Studies link insomnia and suicide risk
Insomnia has long been known as a key feature of serious mental illnesses such as depression, but new research from the University of Pennsylvania also links it to increased risk of suicide.
Sleep scientists evaluated a group of nearly 500 people with insomnia. They found that among those who had thought about ending their lives, the risk went up significantly depending on how little they slept. Each additional hour of sleep decreased the likelihood of suicidal thoughts.
They also examined data from a major national survey, and compared people with insomnia and those who sleep well. They found an increased risk for suicide and suicidal thoughts among those who had the sleep problems.

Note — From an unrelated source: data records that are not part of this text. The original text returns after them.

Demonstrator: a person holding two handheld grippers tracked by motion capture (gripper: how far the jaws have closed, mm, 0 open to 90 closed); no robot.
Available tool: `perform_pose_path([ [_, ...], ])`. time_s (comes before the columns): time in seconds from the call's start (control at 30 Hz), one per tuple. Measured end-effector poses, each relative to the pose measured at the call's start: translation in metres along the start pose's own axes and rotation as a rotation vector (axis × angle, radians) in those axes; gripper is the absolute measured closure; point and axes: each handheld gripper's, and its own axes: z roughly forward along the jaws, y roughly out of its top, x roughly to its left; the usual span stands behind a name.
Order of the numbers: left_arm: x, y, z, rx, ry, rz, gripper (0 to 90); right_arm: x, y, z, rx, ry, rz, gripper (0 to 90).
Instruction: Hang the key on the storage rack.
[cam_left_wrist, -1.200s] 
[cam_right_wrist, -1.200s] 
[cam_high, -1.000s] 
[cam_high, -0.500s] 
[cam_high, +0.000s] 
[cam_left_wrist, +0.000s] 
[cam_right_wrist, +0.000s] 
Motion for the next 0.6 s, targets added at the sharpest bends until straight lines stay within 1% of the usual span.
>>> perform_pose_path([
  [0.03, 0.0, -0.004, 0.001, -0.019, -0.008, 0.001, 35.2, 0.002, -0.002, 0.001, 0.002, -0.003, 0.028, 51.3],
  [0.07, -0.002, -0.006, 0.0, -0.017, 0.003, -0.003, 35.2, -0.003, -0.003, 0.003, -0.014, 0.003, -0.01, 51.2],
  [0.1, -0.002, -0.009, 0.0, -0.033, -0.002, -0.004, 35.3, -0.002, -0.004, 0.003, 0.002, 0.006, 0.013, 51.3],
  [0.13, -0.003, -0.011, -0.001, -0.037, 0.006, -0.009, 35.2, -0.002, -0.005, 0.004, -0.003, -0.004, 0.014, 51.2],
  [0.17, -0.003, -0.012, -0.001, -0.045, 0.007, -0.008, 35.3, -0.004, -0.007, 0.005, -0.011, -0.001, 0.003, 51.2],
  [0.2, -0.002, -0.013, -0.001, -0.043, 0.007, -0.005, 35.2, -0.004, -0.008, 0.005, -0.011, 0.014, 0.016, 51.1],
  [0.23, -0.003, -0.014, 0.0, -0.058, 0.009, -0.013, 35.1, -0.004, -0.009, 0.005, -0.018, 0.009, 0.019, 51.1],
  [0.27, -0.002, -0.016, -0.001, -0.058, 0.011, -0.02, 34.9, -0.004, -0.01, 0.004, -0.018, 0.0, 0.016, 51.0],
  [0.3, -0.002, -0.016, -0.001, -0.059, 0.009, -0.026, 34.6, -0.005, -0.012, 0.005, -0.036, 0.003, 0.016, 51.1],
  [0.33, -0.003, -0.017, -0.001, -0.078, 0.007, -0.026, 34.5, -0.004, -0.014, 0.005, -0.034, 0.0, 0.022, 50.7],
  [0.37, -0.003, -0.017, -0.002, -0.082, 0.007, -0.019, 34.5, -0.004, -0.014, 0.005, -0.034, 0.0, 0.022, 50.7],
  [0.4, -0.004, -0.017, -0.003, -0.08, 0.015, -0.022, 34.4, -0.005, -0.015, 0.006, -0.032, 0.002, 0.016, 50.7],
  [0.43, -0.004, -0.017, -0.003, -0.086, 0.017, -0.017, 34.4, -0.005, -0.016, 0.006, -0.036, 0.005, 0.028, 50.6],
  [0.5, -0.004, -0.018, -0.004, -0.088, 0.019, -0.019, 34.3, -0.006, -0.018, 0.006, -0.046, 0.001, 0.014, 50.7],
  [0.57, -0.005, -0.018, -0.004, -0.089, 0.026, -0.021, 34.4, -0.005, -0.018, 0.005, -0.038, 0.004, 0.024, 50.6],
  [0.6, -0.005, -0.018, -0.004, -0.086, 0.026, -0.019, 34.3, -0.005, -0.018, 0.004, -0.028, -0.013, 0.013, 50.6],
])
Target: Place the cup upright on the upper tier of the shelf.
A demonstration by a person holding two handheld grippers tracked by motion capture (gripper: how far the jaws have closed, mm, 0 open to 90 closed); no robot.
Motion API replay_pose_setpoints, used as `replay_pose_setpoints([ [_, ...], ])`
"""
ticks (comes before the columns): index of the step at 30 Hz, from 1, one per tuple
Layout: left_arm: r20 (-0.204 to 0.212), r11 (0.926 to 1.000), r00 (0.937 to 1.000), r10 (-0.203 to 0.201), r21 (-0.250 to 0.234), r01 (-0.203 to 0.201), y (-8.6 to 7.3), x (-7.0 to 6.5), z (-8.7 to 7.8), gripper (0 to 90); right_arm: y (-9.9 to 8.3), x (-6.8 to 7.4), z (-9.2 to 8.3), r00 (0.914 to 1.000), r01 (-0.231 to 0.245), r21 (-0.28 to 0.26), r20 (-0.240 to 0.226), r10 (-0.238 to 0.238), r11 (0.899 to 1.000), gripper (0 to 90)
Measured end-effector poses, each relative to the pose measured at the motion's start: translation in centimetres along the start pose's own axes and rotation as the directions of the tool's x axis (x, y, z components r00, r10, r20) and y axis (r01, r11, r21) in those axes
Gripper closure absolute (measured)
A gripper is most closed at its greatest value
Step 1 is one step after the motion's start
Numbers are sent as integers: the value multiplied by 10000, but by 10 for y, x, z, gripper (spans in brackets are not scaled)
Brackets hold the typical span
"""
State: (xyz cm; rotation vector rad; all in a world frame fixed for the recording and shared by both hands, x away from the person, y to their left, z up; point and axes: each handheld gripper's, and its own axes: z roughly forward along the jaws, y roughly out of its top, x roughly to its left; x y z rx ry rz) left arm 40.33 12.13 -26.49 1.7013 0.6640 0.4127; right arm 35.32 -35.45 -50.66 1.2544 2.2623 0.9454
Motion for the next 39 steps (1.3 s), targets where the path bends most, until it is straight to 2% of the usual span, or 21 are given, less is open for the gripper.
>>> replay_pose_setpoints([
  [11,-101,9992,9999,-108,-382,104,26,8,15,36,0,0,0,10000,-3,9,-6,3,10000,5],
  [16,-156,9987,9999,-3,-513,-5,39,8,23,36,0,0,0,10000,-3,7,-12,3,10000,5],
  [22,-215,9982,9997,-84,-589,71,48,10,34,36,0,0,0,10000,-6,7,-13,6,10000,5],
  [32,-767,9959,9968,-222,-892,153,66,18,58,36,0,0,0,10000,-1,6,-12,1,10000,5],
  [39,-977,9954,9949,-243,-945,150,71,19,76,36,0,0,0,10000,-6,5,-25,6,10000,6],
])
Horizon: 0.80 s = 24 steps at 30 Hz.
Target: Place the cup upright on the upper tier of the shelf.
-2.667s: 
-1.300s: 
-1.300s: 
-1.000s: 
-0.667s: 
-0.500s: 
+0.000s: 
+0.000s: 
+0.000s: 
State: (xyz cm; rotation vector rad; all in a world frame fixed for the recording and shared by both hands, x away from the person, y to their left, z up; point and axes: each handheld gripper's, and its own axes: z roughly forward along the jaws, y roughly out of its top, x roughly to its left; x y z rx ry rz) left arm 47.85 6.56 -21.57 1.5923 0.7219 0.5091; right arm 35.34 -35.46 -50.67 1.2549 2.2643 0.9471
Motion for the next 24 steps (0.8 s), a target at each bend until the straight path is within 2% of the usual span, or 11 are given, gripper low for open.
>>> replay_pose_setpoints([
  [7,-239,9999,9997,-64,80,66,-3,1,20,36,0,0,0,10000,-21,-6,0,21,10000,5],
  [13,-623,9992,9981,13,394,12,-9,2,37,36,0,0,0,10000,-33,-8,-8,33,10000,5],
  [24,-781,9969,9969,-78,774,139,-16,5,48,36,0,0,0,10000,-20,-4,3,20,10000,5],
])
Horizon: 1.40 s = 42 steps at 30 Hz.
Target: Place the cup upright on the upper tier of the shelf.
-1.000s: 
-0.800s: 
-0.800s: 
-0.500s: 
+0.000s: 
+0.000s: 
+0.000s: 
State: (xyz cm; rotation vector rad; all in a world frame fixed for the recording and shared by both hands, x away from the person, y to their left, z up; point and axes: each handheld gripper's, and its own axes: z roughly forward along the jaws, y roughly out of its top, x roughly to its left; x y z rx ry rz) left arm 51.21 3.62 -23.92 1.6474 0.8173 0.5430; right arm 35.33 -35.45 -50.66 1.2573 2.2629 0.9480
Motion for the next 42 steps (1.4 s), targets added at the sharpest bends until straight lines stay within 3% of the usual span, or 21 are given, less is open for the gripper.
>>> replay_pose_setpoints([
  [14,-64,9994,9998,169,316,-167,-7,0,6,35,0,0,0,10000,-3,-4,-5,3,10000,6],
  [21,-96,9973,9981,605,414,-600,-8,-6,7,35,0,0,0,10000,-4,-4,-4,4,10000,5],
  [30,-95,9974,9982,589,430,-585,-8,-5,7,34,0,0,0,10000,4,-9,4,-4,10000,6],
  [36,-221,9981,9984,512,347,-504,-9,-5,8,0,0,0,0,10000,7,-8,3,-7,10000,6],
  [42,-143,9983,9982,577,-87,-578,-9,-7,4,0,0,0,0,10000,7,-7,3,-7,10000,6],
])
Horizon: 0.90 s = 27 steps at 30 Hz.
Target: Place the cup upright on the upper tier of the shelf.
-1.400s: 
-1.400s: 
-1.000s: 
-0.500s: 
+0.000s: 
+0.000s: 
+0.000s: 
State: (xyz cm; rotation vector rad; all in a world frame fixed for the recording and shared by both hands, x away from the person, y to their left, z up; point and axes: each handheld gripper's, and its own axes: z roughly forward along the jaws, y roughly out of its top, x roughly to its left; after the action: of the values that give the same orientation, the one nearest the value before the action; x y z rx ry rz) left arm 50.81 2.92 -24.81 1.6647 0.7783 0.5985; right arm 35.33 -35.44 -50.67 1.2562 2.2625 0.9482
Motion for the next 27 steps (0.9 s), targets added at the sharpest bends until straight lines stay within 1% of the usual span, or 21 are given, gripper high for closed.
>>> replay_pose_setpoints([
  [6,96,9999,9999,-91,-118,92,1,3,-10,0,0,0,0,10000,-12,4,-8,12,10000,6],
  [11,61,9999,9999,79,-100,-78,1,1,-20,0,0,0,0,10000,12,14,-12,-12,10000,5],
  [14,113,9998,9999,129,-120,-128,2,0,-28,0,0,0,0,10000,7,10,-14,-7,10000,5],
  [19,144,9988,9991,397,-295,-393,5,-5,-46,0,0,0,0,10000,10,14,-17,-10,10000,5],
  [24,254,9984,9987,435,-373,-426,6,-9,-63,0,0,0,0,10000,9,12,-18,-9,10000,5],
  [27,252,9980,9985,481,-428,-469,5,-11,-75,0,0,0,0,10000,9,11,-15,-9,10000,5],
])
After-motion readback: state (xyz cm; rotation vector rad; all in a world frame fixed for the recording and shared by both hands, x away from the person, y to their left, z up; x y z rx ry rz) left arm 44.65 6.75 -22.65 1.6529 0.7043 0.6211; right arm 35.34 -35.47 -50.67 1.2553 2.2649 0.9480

"These studies just go to show the important connection between sleep and mental health," said Dr. Michael Grandner, a psychologist and researcher with Penn's Behavioral Sleep Medicine Program. "Making sleep a priority is so important," he added.
Many family physicians do not ask their patients about sleep, Grandner said, but they should. Patients also should bring up sleep issues with their doctors. He adds that people should value sleep as a crucial part of their overall health and well-being.
The studies suggest that treating insomnia could be another tool in the fight against suicide, he said.
"These studies can't yet tell us that you can change suicide risk by changing sleep, but it is highly likely that improving your sleep will improve a lot of different aspects of your life and well-being," he said.
Grandner says that an approach known as cognitive behavioral therapy has been successful in treating insomnia.